第27話 塩の道

「はい、というわけでやってきましたが、皆さんどうしたんですか?」


「いや、タイチ君。というわけでって村から近いとはいえこんな所、誰も通ったことがないんだからね」

 村長さんとロイさんは先頭で草を刈ったり道を作りながらの作業だったからけっこう大変だったみたい。


「お疲れ様です。これも塩のためですから」

「おう。これで塩が出なかったらただじゃ済ませねえ」


「ロイさん、殺し屋の目になってますよ」

「もともとこういう目つきだ、気にするな。本当にあるんだろうな、タイチ!」


「ええ、鉱脈地図にそう書いてあります」

「しかしお前、本? が読めるスキルもすごいが、もともとの世界でもそんなに知識が豊富だったのか?」


「どうなんでしょう? 勉強は嫌いじゃなかったですけど」

「俺たちとは違う世界か。でも魔法はなかったんだろ?」


「はい、僕らの世界には魔法は存在しないです。その代わりに科学が発展していました」


「かがく? なんだそりゃ?」

「科学は実験や観察に基づいて進化していきました。
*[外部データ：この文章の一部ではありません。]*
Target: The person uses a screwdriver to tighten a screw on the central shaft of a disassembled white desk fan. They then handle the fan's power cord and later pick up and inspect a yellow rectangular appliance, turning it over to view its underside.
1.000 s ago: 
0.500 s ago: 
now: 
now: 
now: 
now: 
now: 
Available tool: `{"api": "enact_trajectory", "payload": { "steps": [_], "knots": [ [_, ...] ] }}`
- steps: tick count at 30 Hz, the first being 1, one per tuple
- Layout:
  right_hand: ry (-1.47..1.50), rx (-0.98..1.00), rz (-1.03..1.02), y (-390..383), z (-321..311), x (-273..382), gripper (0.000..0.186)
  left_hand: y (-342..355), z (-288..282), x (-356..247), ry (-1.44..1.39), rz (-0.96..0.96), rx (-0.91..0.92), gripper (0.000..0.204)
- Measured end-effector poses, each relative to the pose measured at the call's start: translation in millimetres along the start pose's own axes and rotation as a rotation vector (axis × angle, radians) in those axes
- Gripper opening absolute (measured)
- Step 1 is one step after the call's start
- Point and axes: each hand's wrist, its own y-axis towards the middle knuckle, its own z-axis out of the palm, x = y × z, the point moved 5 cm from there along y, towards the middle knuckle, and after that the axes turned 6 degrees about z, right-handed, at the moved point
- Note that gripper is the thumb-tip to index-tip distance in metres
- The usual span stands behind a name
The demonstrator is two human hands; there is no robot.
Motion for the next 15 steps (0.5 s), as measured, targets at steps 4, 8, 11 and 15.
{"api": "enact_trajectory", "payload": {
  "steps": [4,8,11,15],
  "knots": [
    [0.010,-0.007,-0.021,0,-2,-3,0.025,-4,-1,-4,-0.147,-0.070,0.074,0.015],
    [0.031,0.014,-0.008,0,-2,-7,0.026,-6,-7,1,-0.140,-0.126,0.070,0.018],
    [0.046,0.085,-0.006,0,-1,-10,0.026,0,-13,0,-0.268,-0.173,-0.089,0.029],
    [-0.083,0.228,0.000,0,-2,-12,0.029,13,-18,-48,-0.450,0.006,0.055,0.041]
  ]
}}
例えば、僕たちが使っている道具や農業の技術、医療の進歩などは、科学の成果によるものなんですけど、こちらの世界の農具とそう変わらない進化をしているというのは面白いですね」


「そりゃあ家の畑を耕すのに土魔法使うなんてタイチ君くらいしか思い浮かばないしな。普段は耕すのに人力だからな、同じような道具になっていくだろう」

「そうですね、さすが村長さん」

「そ、そお?」

「もう、お父さん! なんで照れてるの、恥ずかしいですよ」

 村長さんとアリアさんの親子の会話を聞きながら、


「あ、それからこの鉱脈地図も科学の力っぽいですけど。『アンティーク・ノート』は完全にスキルなのでこっちの世界にも科学技術は存在するんですかねえ?」


「タイチ君」

「はい」

「そんなことをこの辺境の村に住む我々に聞いて答えが見つかるとでも?」

「いや、まあちょっと気になっただけですから、気にしないでください、村長」

 村長も道作りに疲れて殺し屋の目になってる。


「この辺りですね」

「タイチ君?」

「はい?」


「ここって、何もないじゃないか!」

「おい、タイチ! どこにあるんだ? 塩!!」


「まあまあ、お二人とも落ち着いてください。塩はこの下です」


「え? 下? 下って??」


「はい、ここから土を掘り進め坑道を作っていきます!」

「はああぁっ!? 掘っていくだとおおぉぉーー!!!」


「ちょ、ちょっと待ってくれタイチ君。いくらなんでも無理があるんじゃないかね?」


「いえ、大丈夫です。このために土魔法で道を作るのを控えてたんですから。さ、アリアさん、昨日伝えたように下ではなく斜めに掘るイメージでやってみてください」


 こうして坑道作りが始まった。